Except for slavery, the story ''looks nice, real nice.'' But, he says, ''it's an imaginary thing: It's like we wish it were. It's like we wish the rest of the country were, at times . . . a kind of escape from the way that we are.''
However, there do remain ''vestiges of Southern distinctiveness'' from the genuine past - some good, some bad - he says.
What gave the South and Southerners their distinctiveness in the first place? A number of things, according to Carter: a heritage of poverty, of being mostly rural; a strong, conservative emphasis on both individualism and the family as well as on church (the region was and is overwhelmingly Protestant, much of it evangelical); a defensiveness about their way of life; a strong, regional history. These characterisitics have existed in other regions, but seldom together to the same degree as in the South, he suggests.
Today, Southerners, both black and white, still have ''an attachment to place , a sense of having come from somewhere, strong family ties, continuing verbal commitment to religious values and to church membership,'' says Carter. But he stresses, sometimes with obvious frustration, the opportunity the South has to learn from its past in shaping a better future.
He made these further observations on:
Blacks: The South, like the rest of the United States, practices a kind of ''collective amnesia'' on race issues and hopes the problems will ''go away.'' In fact, they are getting worse in some respects, he notes.
''What you've got now is the beginning of the development of class racial differences . . . an underclass that is heavily black. . . .'' While legal segregation has ended, ''because blacks are disproportionately represented among the poor, that means that just in economic terms we've succeeded in segregating blacks pretty much.'' What is seen as an antiblack attitude on the part of some whites is often a desire on their part to be separate from the poor, he says. And some of the ''traditional steppingstones out of poverty are disappearing'' as demand for skilled labor increases more rapidly than for unskilled labor.
Civil rights campaigns by blacks in the South date not back to the late '50s and early '60s but to voter-registration efforts in the 1930s.

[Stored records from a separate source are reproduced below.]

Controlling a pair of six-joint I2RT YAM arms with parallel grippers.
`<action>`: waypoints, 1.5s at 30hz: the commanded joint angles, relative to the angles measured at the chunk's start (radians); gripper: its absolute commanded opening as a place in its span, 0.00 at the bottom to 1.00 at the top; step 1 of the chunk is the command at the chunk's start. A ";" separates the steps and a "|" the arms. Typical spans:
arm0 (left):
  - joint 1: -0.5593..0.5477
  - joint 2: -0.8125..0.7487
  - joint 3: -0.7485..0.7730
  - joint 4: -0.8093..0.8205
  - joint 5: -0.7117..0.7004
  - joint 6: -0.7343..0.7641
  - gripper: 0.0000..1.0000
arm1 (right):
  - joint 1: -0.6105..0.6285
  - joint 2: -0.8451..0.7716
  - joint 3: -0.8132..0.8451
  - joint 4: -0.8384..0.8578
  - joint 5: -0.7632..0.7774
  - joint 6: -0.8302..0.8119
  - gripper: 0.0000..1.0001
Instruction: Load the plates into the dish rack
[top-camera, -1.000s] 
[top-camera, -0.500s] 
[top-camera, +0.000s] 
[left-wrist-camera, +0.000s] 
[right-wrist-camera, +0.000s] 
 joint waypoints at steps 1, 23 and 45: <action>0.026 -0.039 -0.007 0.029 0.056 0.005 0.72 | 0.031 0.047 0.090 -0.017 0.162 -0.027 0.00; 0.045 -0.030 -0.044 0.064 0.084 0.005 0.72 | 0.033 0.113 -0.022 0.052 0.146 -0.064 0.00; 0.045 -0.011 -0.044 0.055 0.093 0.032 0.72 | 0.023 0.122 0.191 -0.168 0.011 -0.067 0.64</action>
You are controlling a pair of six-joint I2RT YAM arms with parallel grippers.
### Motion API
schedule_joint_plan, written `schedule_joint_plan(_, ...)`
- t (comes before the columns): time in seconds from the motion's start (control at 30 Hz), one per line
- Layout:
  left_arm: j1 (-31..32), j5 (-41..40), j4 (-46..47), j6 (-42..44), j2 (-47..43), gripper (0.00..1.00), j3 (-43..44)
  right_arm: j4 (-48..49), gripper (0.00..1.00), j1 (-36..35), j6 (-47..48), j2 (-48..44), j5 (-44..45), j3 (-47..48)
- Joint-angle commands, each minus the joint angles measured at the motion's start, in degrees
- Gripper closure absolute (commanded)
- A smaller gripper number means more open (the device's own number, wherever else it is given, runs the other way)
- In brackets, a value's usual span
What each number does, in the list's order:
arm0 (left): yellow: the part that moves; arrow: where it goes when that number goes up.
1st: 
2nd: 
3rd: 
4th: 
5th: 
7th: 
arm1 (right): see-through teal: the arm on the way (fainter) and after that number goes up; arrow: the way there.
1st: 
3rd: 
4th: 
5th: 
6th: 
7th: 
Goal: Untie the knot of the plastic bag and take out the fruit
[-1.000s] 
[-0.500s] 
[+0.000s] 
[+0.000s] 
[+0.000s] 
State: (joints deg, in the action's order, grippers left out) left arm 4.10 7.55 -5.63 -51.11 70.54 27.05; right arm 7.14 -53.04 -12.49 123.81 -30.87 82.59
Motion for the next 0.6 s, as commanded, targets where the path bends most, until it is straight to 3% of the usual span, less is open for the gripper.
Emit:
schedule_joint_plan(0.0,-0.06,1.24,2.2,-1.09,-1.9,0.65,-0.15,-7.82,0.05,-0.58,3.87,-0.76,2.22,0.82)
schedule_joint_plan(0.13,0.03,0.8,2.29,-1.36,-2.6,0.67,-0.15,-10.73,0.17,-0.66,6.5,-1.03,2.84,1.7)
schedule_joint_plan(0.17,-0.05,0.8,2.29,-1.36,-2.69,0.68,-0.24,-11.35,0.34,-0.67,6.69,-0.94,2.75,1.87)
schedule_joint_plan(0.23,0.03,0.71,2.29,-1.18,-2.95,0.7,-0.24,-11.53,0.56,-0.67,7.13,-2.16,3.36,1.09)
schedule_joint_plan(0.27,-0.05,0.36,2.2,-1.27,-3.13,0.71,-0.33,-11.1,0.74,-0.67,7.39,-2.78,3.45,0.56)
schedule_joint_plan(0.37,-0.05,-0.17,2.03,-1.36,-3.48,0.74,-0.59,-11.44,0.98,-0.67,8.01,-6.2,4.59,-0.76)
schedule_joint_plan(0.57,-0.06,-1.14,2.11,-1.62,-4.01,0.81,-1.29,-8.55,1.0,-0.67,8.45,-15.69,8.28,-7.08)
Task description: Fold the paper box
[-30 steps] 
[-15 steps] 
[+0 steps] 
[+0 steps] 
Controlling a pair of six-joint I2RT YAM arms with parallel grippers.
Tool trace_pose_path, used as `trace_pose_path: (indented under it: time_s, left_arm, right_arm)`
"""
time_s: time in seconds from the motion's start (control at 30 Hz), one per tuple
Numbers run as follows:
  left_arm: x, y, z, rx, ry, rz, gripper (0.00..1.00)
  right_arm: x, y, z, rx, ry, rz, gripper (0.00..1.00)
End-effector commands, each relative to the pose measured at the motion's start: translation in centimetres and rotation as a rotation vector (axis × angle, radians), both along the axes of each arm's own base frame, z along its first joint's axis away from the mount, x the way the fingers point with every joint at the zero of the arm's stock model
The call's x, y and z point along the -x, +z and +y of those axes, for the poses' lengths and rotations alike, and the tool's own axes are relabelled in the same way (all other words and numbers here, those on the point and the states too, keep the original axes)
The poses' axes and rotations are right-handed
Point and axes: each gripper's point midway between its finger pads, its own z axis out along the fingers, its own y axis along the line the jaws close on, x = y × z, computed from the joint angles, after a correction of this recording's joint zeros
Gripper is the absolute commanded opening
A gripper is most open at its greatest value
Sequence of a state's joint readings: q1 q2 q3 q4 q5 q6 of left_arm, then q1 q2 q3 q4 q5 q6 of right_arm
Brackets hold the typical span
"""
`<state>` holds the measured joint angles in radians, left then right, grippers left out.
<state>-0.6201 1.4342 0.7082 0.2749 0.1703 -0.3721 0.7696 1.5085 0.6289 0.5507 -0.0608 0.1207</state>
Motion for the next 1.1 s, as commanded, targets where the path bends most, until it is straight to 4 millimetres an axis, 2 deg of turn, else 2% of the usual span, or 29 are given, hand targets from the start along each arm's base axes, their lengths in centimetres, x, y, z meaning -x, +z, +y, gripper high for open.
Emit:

Education: While education alone can't close this gap between the poor and the rest of society, much greater efforts are needed to ensure that the poor, as well as others, get a good education in order to reduce their problems in the future.
Economic growth: ''In some ways, Southerners are the most gung-ho Americans right now (about growth). We don't live in a cotton patch anymore, we live in a very complex, urban, industrial kind of society. And yet we still have many of the same kinds of values (from the past): . . . a lack of concern about the community, and this emphasis upon individualism. I'm a great believer in individualism, but I think it has to be tempered. . . . We have to be conscious of the community values as well.''
Politics: While economically the South is becoming more like the rest of the nation, catching up with it, the rest of the nation is becoming more like the South, politically. ''American politics in general have become more conservative and, in a sense, have moved toward Southern politics. . . .''
And, he adds, 'There's nothing more ironic, I think, than to hear Sunbelt politicians gripe and complain about the federal government . . . how we are all going to cut back on the federal government, and, of course, no group in the United States was more desperate to get federal government (help) than Southerners were in the 1930s.''
''The South is still quite different from the rest of the country,'' Carter says. Though it's rapidly becoming more like the rest of the nation, ''it hasn't been that long'' since the South was mostly rural. And still many families either lived or had immediate families that lived in a rural setting in the South, he says.
''Traditions die very hard,'' said Carter at the close of the interview.